NAIROBI: Kenya's shilling weakened on Tuesday, weighed down by corporate demand for dollars, while the benchmark share index eked out meagre gains as investors regrouped following losses in the previous session.
At the 1300 GMT close of trade, leading commercial banks posted the shilling at 90.90/91.00, lower than Monday's close of 90.80/90.
The Kenyan currency weakened late on Monday as importers resumed business after the holidays.
"Dollar demand from yesterday persisted today and it is specifically from the oil sector," said Nahashon Mungai, a trader at KCB Bank. "The market looks poised to breach the 91.000 level barring any intervention by the CBK (Central Bank of Kenya)."
The shilling weakened steadily last year in part because of a downturn in tourism following a series of Islamist militant attacks. Tourists are a major source of dollars and other hard currencies for the east African nation.
Sustained corporate demand for dollars, jitters across emerging markets and thin dollar inflows into Kenya were all putting pressure on the shilling, said Duncan Kinuthia, head of trading at Commercial Bank of Africa.

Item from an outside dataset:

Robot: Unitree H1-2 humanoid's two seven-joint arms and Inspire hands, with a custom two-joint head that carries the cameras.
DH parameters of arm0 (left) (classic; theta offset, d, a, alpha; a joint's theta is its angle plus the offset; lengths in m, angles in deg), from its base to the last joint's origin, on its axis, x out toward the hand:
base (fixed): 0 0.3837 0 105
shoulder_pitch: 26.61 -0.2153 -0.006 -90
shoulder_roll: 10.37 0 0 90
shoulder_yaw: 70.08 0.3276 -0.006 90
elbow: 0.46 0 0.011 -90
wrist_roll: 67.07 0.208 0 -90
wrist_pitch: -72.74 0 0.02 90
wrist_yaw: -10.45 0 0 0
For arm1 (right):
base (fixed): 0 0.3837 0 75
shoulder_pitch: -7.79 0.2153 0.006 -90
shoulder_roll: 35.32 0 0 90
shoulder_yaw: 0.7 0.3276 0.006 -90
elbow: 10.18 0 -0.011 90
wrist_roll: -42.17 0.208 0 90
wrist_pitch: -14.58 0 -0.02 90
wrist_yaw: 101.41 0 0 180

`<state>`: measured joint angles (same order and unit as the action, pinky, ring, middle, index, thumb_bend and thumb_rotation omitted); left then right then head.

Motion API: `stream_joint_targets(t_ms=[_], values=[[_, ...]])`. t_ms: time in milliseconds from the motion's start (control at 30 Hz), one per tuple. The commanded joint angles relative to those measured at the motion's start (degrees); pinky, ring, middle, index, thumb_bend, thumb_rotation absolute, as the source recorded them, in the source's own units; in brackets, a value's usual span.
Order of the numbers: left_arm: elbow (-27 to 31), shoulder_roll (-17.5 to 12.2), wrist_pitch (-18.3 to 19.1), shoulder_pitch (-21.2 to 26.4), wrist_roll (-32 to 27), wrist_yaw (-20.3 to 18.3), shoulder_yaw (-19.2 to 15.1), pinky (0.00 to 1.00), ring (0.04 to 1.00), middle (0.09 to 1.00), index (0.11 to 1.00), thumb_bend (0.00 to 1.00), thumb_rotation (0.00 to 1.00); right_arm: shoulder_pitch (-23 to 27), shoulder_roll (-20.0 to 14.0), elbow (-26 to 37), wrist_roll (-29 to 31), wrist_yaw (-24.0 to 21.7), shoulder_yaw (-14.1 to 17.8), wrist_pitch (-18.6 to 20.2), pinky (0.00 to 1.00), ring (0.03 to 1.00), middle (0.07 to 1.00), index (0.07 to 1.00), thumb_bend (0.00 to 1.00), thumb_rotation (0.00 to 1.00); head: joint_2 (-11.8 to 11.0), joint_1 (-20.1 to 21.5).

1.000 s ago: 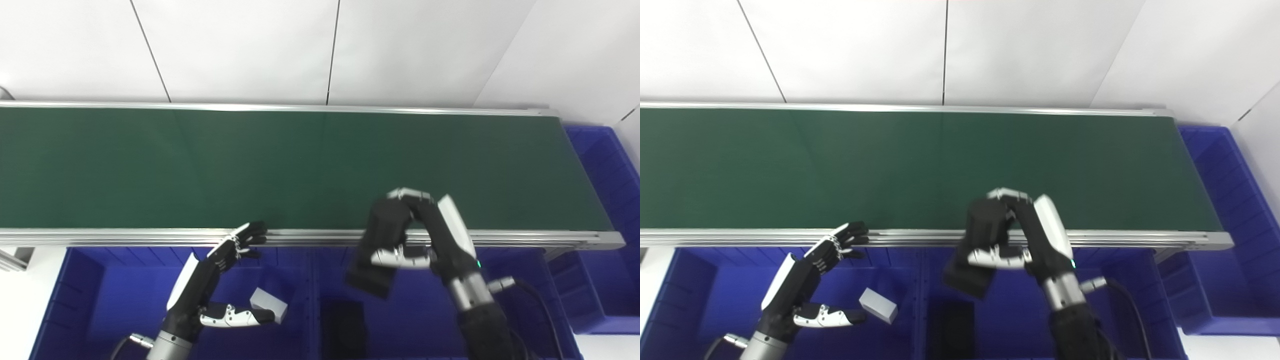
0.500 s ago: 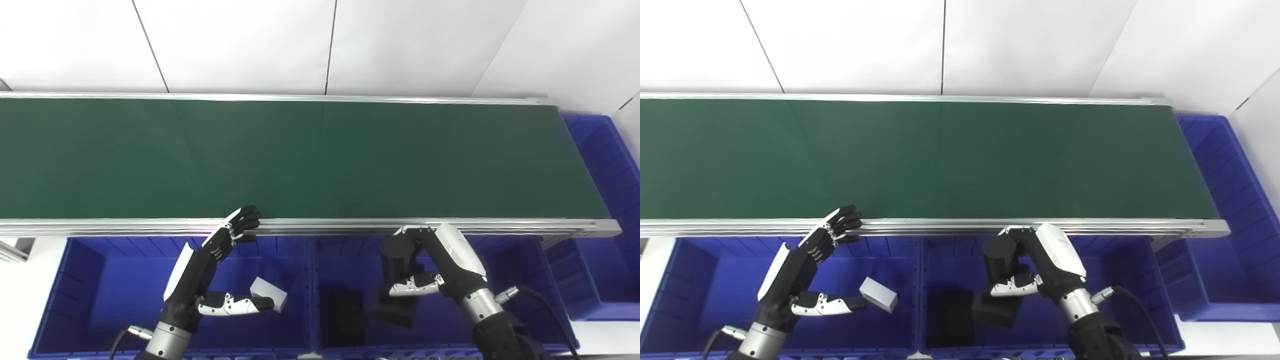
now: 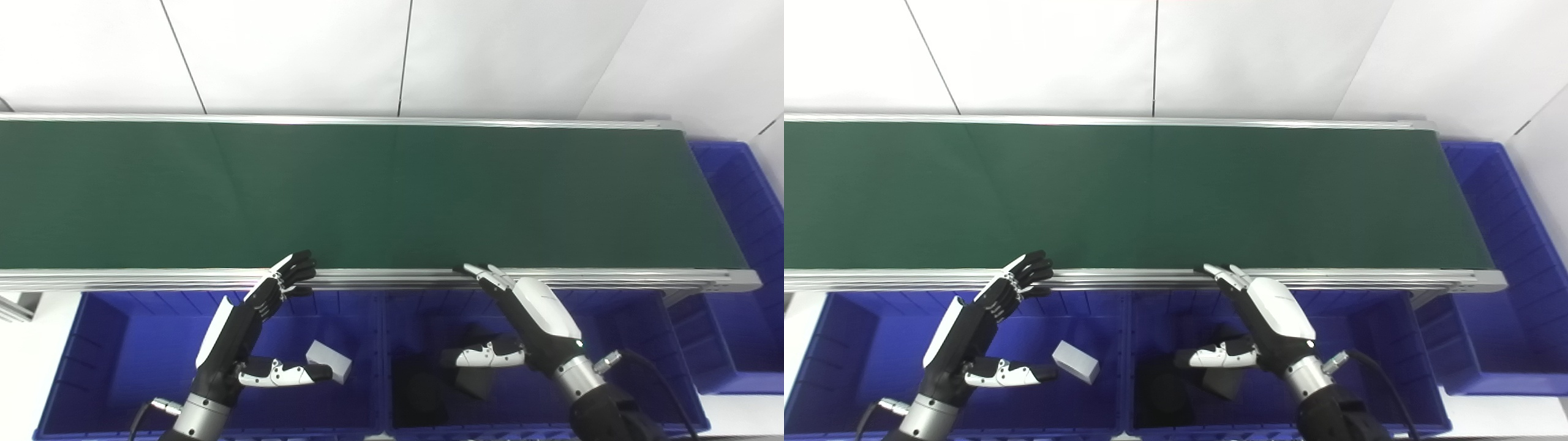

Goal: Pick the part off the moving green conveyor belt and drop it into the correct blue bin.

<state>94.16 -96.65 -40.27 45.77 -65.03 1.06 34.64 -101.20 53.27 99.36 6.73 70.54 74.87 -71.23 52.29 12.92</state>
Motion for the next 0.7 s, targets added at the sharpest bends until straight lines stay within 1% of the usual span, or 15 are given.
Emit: stream_joint_targets(t_ms=[0, 100, 200, 367, 433, 567, 667], values=[[2.00, -0.08, 0.26, 0.16, 0.56, -0.68, -0.17, 0.79, 0.869, 0.902, 0.905, 0.87, 0.28, -0.73, 1.16, 2.15, 0.88, 2.09, 0.28, -2.17, 0.78, 0.944, 1.000, 0.999, 0.85, 0.67, -0.06, 0.01], [2.12, -0.45, 1.07, 0.35, 0.84, -1.45, -0.24, 0.81, 0.886, 0.918, 0.915, 0.86, 0.29, -1.78, 3.52, 2.38, 2.39, 2.82, -0.10, -3.04, 0.78, 0.939, 1.000, 1.000, 0.84, 0.66, -0.05, -0.12], [2.13, -0.42, 1.43, 0.42, 1.16, -1.73, -0.46, 0.82, 0.893, 0.923, 0.918, 0.87, 0.29, -2.68, 5.06, 2.40, 5.65, 2.45, -0.25, -2.97, 0.76, 0.927, 1.000, 1.000, 0.85, 0.65, -0.05, -0.30], [2.08, -0.04, 1.75, 0.26, 0.67, -2.12, -0.83, 0.83, 0.896, 0.926, 0.918, 0.88, 0.28, -4.03, 5.82, 1.62, 10.64, 1.55, -0.86, -3.96, 0.73, 0.909, 0.999, 1.000, 0.85, 0.63, -0.02, -1.57], [2.08, 0.07, 2.04, 0.25, 0.49, -2.24, -0.89, 0.83, 0.899, 0.929, 0.919, 0.88, 0.28, -4.26, 5.84, 1.11, 11.74, 1.84, -0.89, -4.47, 0.74, 0.904, 0.987, 0.998, 0.85, 0.62, -0.11, -1.82], [2.69, 0.09, 3.28, 0.09, 0.02, -2.52, -0.94, 0.85, 0.908, 0.934, 0.926, 0.87, 0.27, -4.98, 6.57, 0.39, 13.85, 3.09, -0.44, -5.25, 0.81, 0.902, 0.956, 0.984, 0.84, 0.58, -0.56, -2.50], [2.57, 0.24, 3.70, 0.03, -0.64, -2.61, -1.18, 0.85, 0.911, 0.933, 0.931, 0.87, 0.29, -5.32, 7.20, -0.30, 15.09, 4.11, -0.12, -6.37, 0.83, 0.892, 0.930, 0.975, 0.83, 0.56, -0.70, -2.68]])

"A breach of 91.00 could open up towards 91.50," Kinuthia said. "General weakness will remain. I don't see anything supporting a strong shilling for the time being."
In the stock market, the benchmark NSE-20 share index edged up 0.17 percent to close at 5,098.49 points.
Market participants said the gains reflected a correction after the index dropped 0.54 percent in the previous session due to concerns over a new capital gains tax.
In the debt market, bonds worth 800 million shillings were traded, up from 571 million shillings that changed hands on Monday.